Characterize a multisite problem using UniHarmony
The first step before applying any harmonization technique is to understand and characterize our data
# Imports
from uniharmony._multisite_data_generation import simulate_multisite_data
from uniharmony.multisite_data_characterization import (
get_site_data_statistics,
print_statistics_summary,
)
Let's use the multisite data generator to simulate some data
print("Generating example data...")
X, y, sites = simulate_multisite_data(
n_sites=3,
n_samples=100,
n_features=10,
n_classes=3,
random_state=42,
verbose=True,
)
print("\n" + "=" * 60)
Generating example data...
Using balanced classes: [[0.3333333333333333, 0.3333333333333333, 0.3333333333333333], [0.3333333333333333, 0.3333333333333333, 0.3333333333333333], [0.3333333333333333, 0.3333333333333333, 0.3333333333333333]]

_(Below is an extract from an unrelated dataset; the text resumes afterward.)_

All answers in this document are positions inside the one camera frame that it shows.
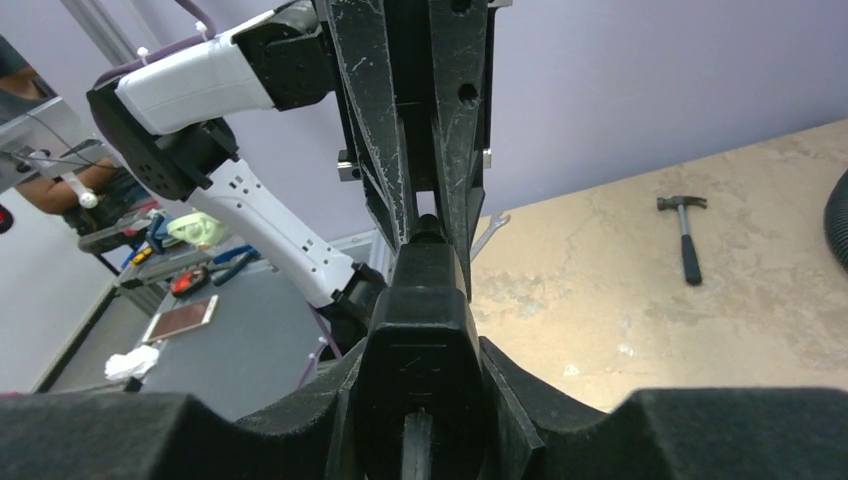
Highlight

Generating 34 samples for site 0
Generating 33 samples for site 1
Generating 33 samples for site 2
Generated 100 samples across 3 sites
Class distribution: [34 33 33]
Site distribution: [34 33 33]
============================================================
Now lets compute some statistics
print("Computing statistics...")
print("=" * 60)
# Compute statistics
stats = get_site_data_statistics(
x=X,
y=y,
site_labels=sites,
feature_names=[f"feat_{i}" for i in range(X.shape[1])],
compute_comprehensive=True,
verbose=True,
)
# Print summary
print_statistics_summary(stats)
Computing statistics...
============================================================
Computing statistics for 100 samples, 10 features, 3 sites, 3 classes
Processing site 0...
Processing site 1...
Processing site 2...
Processing class 0...
Processing class 1...
Processing class 2...
============================================================
DATASET STATISTICS SUMMARY
============================================================
OVERALL:
Samples: 100
Features: 10
Sites: 3
Classes: 3
CLASS DISTRIBUTION:
class_0: 34 samples (34.0%)
class_1: 33 samples (33.0%)
class_2: 33 samples (33.0%)
SITE DISTRIBUTION:
site_0: 34 samples (34.0%)
site_1: 33 samples (33.0%)
site_2: 33 samples (33.0%)
SITE STATISTICS (summary):
site_0:
Samples: 34
Class distribution: {'class_0': 12, 'class_1': 11, 'class_2': 11}
site_1:
Samples: 33
Class distribution: {'class_0': 11, 'class_1': 11, 'class_2': 11}
site_2:
Samples: 33
Class distribution: {'class_0': 11, 'class_1': 11, 'class_2': 11}
FEATURE STATISTICS (first 5 features):
feat_0: mean=-1.5404, std=3.4675
feat_1: mean=-1.0764, std=1.6735
feat_2: mean=2.2555, std=2.2806
feat_3: mean=1.2875, std=4.7056
feat_4: mean=1.1251, std=1.8842
CORRELATIONS:
Average Inter-Site Correlation: 0.0513
============================================================